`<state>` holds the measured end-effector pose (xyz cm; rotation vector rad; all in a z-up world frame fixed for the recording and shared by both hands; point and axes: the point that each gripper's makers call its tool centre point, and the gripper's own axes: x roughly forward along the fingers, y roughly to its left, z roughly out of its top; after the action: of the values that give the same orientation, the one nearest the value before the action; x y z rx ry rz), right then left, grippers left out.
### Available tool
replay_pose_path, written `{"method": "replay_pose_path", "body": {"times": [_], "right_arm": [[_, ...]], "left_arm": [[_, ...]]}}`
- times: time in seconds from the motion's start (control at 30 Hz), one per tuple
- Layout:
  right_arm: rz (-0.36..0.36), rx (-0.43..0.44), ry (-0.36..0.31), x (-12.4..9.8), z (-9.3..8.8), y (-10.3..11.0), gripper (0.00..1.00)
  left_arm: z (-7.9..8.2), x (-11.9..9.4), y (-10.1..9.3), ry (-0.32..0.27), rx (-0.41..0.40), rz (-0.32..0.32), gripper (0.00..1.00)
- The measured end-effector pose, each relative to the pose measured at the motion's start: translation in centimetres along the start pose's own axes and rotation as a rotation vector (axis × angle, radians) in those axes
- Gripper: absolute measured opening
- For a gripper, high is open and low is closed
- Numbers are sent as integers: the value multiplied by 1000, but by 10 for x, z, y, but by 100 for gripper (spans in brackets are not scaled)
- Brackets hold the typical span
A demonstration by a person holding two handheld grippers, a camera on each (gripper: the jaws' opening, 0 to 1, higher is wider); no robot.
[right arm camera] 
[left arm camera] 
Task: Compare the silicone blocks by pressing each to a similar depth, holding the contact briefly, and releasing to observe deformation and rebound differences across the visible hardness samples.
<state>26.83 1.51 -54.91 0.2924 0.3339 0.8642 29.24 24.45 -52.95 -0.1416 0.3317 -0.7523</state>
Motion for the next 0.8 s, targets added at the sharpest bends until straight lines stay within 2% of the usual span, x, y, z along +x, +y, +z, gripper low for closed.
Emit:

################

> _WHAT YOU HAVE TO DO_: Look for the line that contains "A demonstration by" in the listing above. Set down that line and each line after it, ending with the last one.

> _REPLY TO THE TASK_:
A demonstration by a person holding two handheld grippers, a camera on each (gripper: the jaws' opening, 0 to 1, higher is wider); no robot.
[right arm camera] 
[left arm camera] 
Task: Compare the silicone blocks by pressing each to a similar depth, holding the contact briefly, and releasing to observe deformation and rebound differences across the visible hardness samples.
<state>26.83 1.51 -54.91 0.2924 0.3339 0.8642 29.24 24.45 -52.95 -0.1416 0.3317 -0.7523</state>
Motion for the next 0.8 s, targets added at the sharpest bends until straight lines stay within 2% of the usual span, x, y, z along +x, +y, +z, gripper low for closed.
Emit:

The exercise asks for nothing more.